In a recent White House proclamation, President Joe Biden called for Congress to pass the “Freedom to Vote Act,” which imposes national Election Day voter registration requirements, automatic voter registration, and mail-in voting requirements on states.
While researching my book, “The Myth of Voter Suppression: The Left’s Assault on Clean Elections,” I found a startling metamorphosis for Biden.
As president, Biden has joined his party in attacking common sense state election integrity laws such as voter ID, more accurate voter registration lists, and restrictions on ballot harvesting as “Jim Crow 2.0,” or as Biden put it, “Jim Eagle.”
Yet, as a senator, he was concerned about honest elections.
In 1977, Sen. Biden opposed a proposal backed by President Jimmy Carter to have same-day voter registration — a key part of the Senate Democrats’ “Freedom to Vote Act.”
“A reservation I have and one that is apparently shared by some of the top officials within the Department of Justice is that the president’s proposal could lead to a serious increase in vote fraud,” the Delaware senator said.
In 1989, Biden teamed with then-freshman Sen. Mitch McConnell of Kentucky to co-sponsor the bipartisan Anti-Corruption Act.
“Current law does not permit prosecution of election fraud,” Biden said. “…This bill makes it a federal offense to corrupt any state or local election process.”
It’s not clear where Biden changed his mind. It seemed to happen when he was vice president and the Obama administration’s Department of Justice began suing states over voter ID laws.
“Why, without any proof of voter fraud, have 81 bills been introduced in state legislative bodies … to make it harder for people to vote?” the vice president said in a 2014 speech at Allen University in South Carolina.
No proof of voter fraud? Where’s the proof of voter suppression?

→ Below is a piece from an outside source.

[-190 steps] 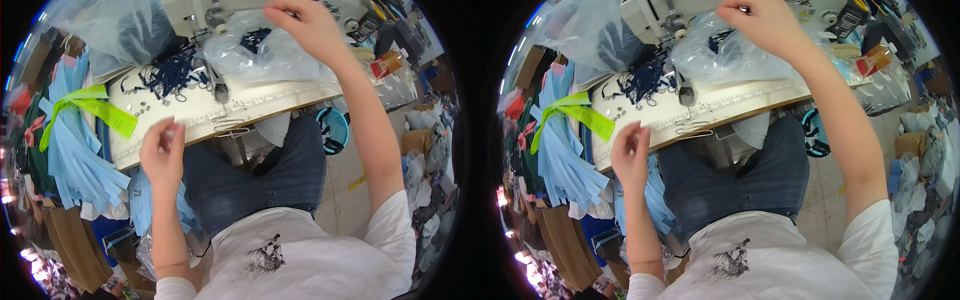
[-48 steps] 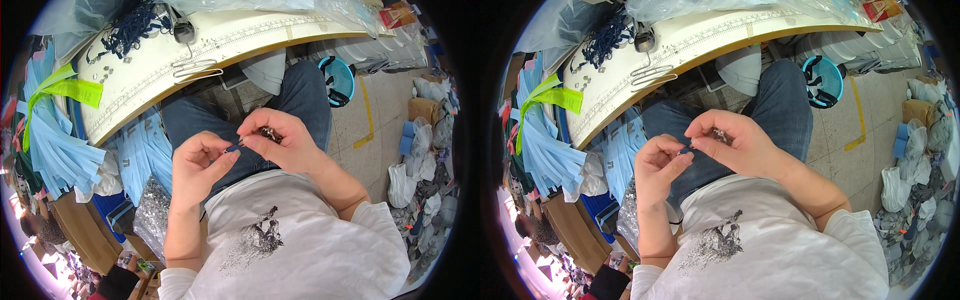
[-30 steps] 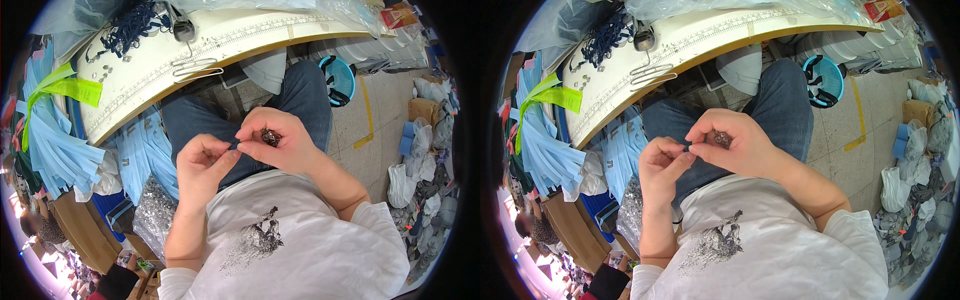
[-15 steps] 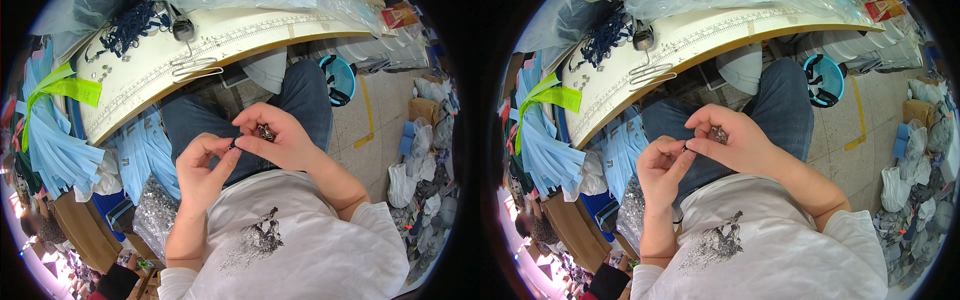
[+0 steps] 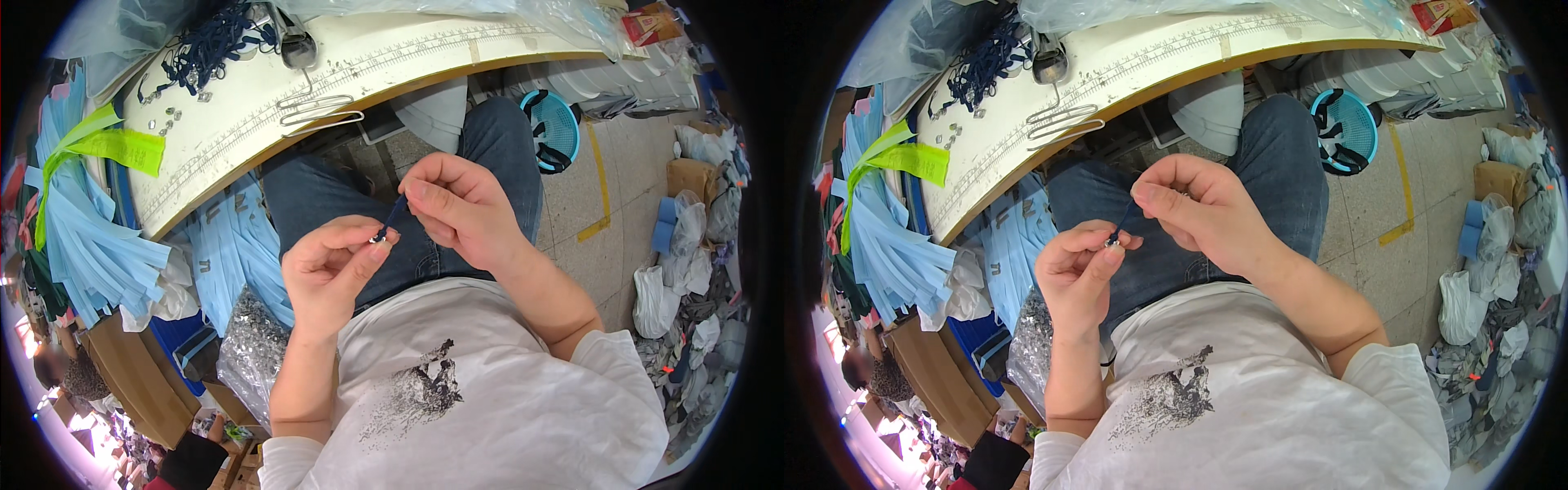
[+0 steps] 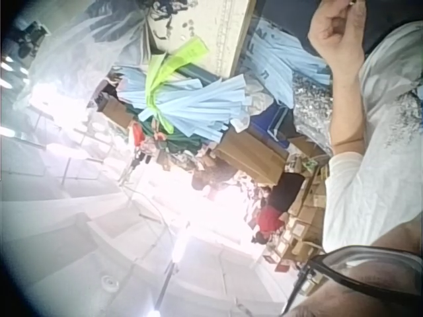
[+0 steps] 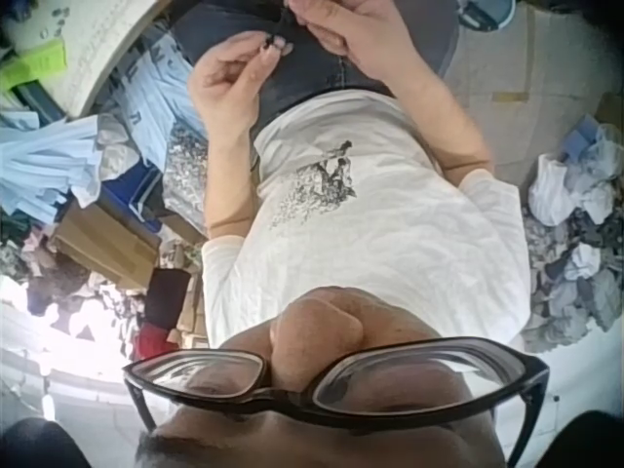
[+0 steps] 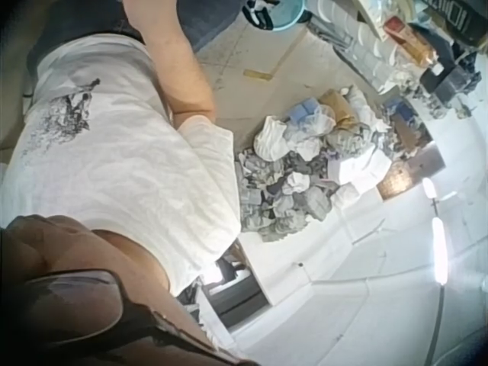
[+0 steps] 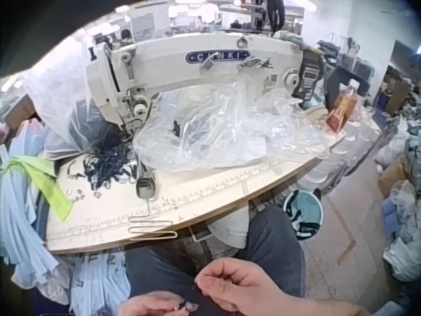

While there have assuredly been exaggerations and outright lies by sore losers over the years, there have been more than 1,300 proven and adjudicated voter fraud cases, numerous elections overturned, and politicians and operatives convicted of the crime. One of the biggest scams was a North Carolina congressional race outcome in 2018 voided after a Republican candidate won because of a voter fraud scam.
The same presidential proclamation last week claims “nearly 20 states passed laws to make it harder to vote — not only to suppress the vote but to subvert it.”
If that was the goal, states did a horrible job. Of states that passed election reform laws, Biden’s Department of Justice has sued Georgia, Texas, and Arizona. Georgia’s 2022 primary had a 168 percent increase in voter turnout from the comparable non-presidential Georgia primary of 2018. In Texas, turnout was 17.7 percent in 2022 compared to 17.2 percent in the 2018 primary. The 2022 Arizona primary had a record primary turnout of 35.12 percent, compared to the 33.3 percent turnout in 2018.
Humans are allowed to evolve in their views — particularly spanning 1977 to 2022. More recently, though, Biden has had some fairly compressed evolution.
In January, after House-passed federal election bills died of Senate filibusters, Biden sounded like he would be a preemptive election denier.
“I’m not going to say it’s going to be legit,” Biden said when asked about the 2022 midterms. “The increase and the prospect of being illegitimate is in direct proportion to us not being able to get these reforms passed.”
By September, when delivering his anti-MAGA speech in Philadelphia, Biden said, “Democracy cannot survive when one side believes there are only two outcomes to an election: either they win or they were cheated.”
It seems simple enough in this case. Biden supports federal voting legislation that would seemingly help Democrats and opposes state legislation that could help Republicans.